La prima pala è stata ultimata, le successive quattro saranno installate nell’arco di poche settimane.
Per luglio è prevista la messa in funzione a pieno regime. I lavori fanno parte del progetto molto più ampio di parco eolico per produrre energia pulita, partito nel 2003.

“All’inizio si parlava di 160 euro ogni megawatt – spiega il sindaco di Arlena Publio Cascianelli -,
ora siamo arrivati a circa 66, per via di una serie di restrizioni ministeriale. Gli introiti, quindi, sono
molto ridimensionati, ma per un piccolo paese come il nostro è sempre qualcosa di positivo. Ad
oggi, secondo le stime, si parla in pratica di un incasso di circa 40mila euro l’anno”.

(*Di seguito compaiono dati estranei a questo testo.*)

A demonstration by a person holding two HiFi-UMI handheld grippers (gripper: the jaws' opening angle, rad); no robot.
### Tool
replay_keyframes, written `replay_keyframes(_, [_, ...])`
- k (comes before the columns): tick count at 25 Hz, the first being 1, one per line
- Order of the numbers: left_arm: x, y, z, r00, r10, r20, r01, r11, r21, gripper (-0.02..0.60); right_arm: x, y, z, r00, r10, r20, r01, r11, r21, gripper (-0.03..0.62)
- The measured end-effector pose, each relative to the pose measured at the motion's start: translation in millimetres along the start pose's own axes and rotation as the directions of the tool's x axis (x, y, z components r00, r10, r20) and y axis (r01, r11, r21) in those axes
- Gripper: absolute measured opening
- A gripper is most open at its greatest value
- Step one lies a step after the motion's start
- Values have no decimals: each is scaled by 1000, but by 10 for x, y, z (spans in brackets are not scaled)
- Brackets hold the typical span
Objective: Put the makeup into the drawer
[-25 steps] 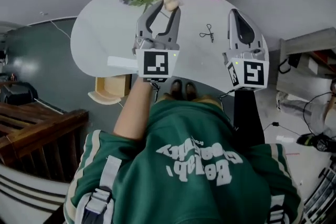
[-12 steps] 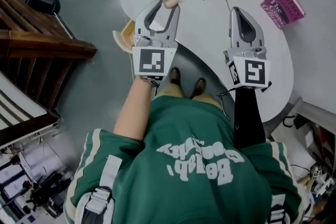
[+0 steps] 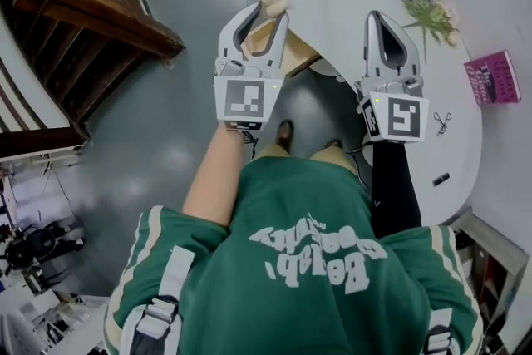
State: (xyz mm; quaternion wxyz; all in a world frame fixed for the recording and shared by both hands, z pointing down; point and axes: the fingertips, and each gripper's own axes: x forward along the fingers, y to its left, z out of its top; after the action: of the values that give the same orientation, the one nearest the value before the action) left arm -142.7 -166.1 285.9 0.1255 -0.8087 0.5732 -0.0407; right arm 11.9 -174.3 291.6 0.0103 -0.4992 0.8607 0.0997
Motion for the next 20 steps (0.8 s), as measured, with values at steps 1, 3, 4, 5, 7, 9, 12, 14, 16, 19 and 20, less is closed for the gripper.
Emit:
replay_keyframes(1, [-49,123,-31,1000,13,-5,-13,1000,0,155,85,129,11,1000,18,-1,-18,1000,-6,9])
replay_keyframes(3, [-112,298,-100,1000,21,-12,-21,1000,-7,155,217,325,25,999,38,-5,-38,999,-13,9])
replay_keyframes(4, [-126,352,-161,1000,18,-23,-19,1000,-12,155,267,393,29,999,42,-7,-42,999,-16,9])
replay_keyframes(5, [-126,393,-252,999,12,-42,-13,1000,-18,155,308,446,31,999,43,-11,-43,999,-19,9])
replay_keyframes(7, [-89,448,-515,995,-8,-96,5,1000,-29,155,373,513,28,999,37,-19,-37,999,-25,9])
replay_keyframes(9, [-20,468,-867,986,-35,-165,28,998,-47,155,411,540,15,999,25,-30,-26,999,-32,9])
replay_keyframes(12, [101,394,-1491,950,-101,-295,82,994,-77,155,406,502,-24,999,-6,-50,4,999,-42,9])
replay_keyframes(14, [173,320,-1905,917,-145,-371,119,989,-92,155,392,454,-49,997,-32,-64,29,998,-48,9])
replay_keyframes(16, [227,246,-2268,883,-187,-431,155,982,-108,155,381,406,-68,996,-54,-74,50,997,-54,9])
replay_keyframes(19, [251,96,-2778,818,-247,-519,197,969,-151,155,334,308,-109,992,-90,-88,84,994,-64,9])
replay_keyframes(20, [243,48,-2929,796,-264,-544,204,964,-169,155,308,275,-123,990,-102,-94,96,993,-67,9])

Soldi che fanno comodo e, inoltre, energia pulita per il paese. “Nessuno, da quello che so, si è lamentato – aggiunge Publio Cascianelli – per i lavori in corso. Le pale sorgeranno in una zona lontana dal centro, nell’area sud, che non disturba affatto”.

Dopo le cinque pale di Arlena di Castro che, come annuncia il sindaco, andranno a pieno regime già
dall’inizio di luglio, sarà anche la volta del comune vicino Tessennano, dove ne sono previste altre
quattro.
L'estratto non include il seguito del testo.